- **TO DO**
Return the listing below in full, exactly.
****************************************
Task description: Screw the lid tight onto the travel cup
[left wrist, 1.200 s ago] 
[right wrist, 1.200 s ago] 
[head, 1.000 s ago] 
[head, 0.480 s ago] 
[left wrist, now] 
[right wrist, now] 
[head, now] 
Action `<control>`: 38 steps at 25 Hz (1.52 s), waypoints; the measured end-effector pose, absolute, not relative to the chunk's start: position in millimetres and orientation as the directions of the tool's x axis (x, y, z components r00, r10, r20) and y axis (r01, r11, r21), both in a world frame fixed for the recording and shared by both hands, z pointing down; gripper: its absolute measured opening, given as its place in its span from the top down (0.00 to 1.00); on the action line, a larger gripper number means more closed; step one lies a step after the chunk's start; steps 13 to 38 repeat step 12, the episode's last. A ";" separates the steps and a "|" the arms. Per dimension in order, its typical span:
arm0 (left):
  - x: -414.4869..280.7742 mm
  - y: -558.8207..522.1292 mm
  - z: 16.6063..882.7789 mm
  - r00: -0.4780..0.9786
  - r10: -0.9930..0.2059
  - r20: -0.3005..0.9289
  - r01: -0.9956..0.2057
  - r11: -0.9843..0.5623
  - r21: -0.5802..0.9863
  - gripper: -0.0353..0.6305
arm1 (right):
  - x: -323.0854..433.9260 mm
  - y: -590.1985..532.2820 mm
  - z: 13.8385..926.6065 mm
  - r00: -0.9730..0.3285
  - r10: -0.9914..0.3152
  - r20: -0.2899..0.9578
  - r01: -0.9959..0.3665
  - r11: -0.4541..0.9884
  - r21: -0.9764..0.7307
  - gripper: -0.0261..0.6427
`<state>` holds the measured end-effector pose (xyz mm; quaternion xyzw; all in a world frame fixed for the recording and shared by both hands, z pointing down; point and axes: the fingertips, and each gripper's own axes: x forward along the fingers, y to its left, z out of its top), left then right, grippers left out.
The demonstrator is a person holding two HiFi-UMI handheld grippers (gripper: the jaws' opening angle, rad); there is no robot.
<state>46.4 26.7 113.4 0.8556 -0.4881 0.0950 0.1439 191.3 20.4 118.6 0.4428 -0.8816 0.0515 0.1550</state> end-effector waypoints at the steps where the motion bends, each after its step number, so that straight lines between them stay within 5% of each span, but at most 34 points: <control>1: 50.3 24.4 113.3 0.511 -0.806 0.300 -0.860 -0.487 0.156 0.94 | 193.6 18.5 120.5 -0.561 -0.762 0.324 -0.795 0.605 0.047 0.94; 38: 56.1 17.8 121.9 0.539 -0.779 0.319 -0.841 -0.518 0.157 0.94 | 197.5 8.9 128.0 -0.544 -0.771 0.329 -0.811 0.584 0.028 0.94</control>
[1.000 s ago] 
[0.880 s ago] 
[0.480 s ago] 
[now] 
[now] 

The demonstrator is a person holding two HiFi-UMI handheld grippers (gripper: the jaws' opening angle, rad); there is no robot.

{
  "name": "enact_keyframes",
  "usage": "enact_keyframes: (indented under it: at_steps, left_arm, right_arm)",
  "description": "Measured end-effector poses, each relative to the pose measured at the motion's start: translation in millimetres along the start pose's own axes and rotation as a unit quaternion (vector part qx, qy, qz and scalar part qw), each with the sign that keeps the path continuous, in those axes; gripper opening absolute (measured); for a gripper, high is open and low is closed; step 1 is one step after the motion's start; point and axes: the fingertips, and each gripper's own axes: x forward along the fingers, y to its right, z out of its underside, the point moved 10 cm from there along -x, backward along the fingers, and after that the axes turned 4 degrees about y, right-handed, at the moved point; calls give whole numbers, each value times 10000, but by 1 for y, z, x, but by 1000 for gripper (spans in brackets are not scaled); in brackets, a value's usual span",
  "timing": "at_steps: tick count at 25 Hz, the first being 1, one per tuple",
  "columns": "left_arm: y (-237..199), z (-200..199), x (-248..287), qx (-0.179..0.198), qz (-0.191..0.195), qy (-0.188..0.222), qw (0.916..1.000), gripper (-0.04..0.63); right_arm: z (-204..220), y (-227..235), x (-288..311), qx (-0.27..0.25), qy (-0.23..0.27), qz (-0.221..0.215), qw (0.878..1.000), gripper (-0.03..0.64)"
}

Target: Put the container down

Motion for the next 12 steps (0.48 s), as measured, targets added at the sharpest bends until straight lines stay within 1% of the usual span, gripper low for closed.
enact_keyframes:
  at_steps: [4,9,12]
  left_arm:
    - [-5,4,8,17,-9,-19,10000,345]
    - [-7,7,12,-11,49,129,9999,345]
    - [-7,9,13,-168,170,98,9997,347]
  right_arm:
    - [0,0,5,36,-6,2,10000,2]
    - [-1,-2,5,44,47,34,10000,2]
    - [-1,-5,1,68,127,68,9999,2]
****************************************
- **TASK ANSWER**
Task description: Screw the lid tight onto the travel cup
[left wrist, 1.200 s ago] 
[right wrist, 1.200 s ago] 
[head, 1.000 s ago] 
[head, 0.480 s ago] 
[left wrist, now] 
[right wrist, now] 
[head, now] 
Action `<control>`: 38 steps at 25 Hz (1.52 s), waypoints; the measured end-effector pose, absolute, not relative to the chunk's start: position in millimetres and orientation as the directions of the tool's x axis (x, y, z components r00, r10, r20) and y axis (r01, r11, r21), both in a world frame fixed for the recording and shared by both hands, z pointing down; gripper: its absolute measured opening, given as its place in its span from the top down (0.00 to 1.00); on the action line, a larger gripper number means more closed; step one lies a step after the chunk's start; steps 13 to 38 repeat step 12, the episode's last. A ";" separates the steps and a "|" the arms. Per dimension in order, its typical span:
arm0 (left):
  - x: -414.4869..280.7742 mm
  - y: -558.8207..522.1292 mm
  - z: 16.6063..882.7789 mm
  - r00: -0.4780..0.9786
  - r10: -0.9930..0.2059
  - r20: -0.3005..0.9289
  - r01: -0.9956..0.2057
  - r11: -0.9843..0.5623
  - r21: -0.5802..0.9863
  - gripper: -0.0353..0.6305
arm1 (right):
  - x: -323.0854..433.9260 mm
  - y: -590.1985..532.2820 mm
  - z: 13.8385..926.6065 mm
  - r00: -0.9730..0.3285
  - r10: -0.9914..0.3152
  - r20: -0.2899..0.9578
  - r01: -0.9959..0.3665
  - r11: -0.4541..0.9884
  - r21: -0.9764..0.7307
  - gripper: -0.0261..0.6427
`<state>` holds the measured end-effector pose (xyz mm; quaternion xyzw; all in a world frame fixed for the recording and shared by both hands, z pointing down; point and axes: the fingertips, and each gripper's own axes: x forward along the fingers, y to its left, z out of its top), left then right, grippers left out.
The demonstrator is a person holding two HiFi-UMI handheld grippers (gripper: the jaws' opening angle, rad); there is no robot.
<state>46.4 26.7 113.4 0.8556 -0.4881 0.0950 0.1439 191.3 20.4 118.6 0.4428 -0.8816 0.0515 0.1550</state> end-effector waypoints at the steps where the motion bends, each after its step number, so that straight lines between them stay within 5% of each span, but at most 34 points: <control>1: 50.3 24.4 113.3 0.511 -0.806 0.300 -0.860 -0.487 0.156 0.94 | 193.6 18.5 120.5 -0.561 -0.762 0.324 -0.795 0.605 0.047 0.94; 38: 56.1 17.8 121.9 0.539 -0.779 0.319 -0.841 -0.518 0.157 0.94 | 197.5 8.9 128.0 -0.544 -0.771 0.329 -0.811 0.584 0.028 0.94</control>
[1.000 s ago] 
[0.880 s ago] 
[0.480 s ago] 
[now] 
[now] 

The demonstrator is a person holding two HiFi-UMI handheld grippers (gripper: the jaws' opening angle, rad); there is no robot.

{
  "name": "enact_keyframes",
  "usage": "enact_keyframes: (indented under it: at_steps, left_arm, right_arm)",
  "description": "Measured end-effector poses, each relative to the pose measured at the motion's start: translation in millimetres along the start pose's own axes and rotation as a unit quaternion (vector part qx, qy, qz and scalar part qw), each with the sign that keeps the path continuous, in those axes; gripper opening absolute (measured); for a gripper, high is open and low is closed; step 1 is one step after the motion's start; point and axes: the fingertips, and each gripper's own axes: x forward along the fingers, y to its right, z out of its underside, the point moved 10 cm from there along -x, backward along the fingers, and after that the axes turned 4 degrees about y, right-handed, at the moved point; calls give whole numbers, each value times 10000, but by 1 for y, z, x, but by 1000 for gripper (spans in brackets are not scaled); in brackets, a value's usual span",
  "timing": "at_steps: tick count at 25 Hz, the first being 1, one per tuple",
  "columns": "left_arm: y (-237..199), z (-200..199), x (-248..287), qx (-0.179..0.198), qz (-0.191..0.195), qy (-0.188..0.222), qw (0.916..1.000), gripper (-0.04..0.63); right_arm: z (-204..220), y (-227..235), x (-288..311), qx (-0.27..0.25), qy (-0.23..0.27), qz (-0.221..0.215), qw (0.878..1.000), gripper (-0.03..0.64)"
}

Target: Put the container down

Motion for the next 12 steps (0.48 s), as measured, targets added at the sharpest bends until straight lines stay within 1% of the usual span, gripper low for closed.
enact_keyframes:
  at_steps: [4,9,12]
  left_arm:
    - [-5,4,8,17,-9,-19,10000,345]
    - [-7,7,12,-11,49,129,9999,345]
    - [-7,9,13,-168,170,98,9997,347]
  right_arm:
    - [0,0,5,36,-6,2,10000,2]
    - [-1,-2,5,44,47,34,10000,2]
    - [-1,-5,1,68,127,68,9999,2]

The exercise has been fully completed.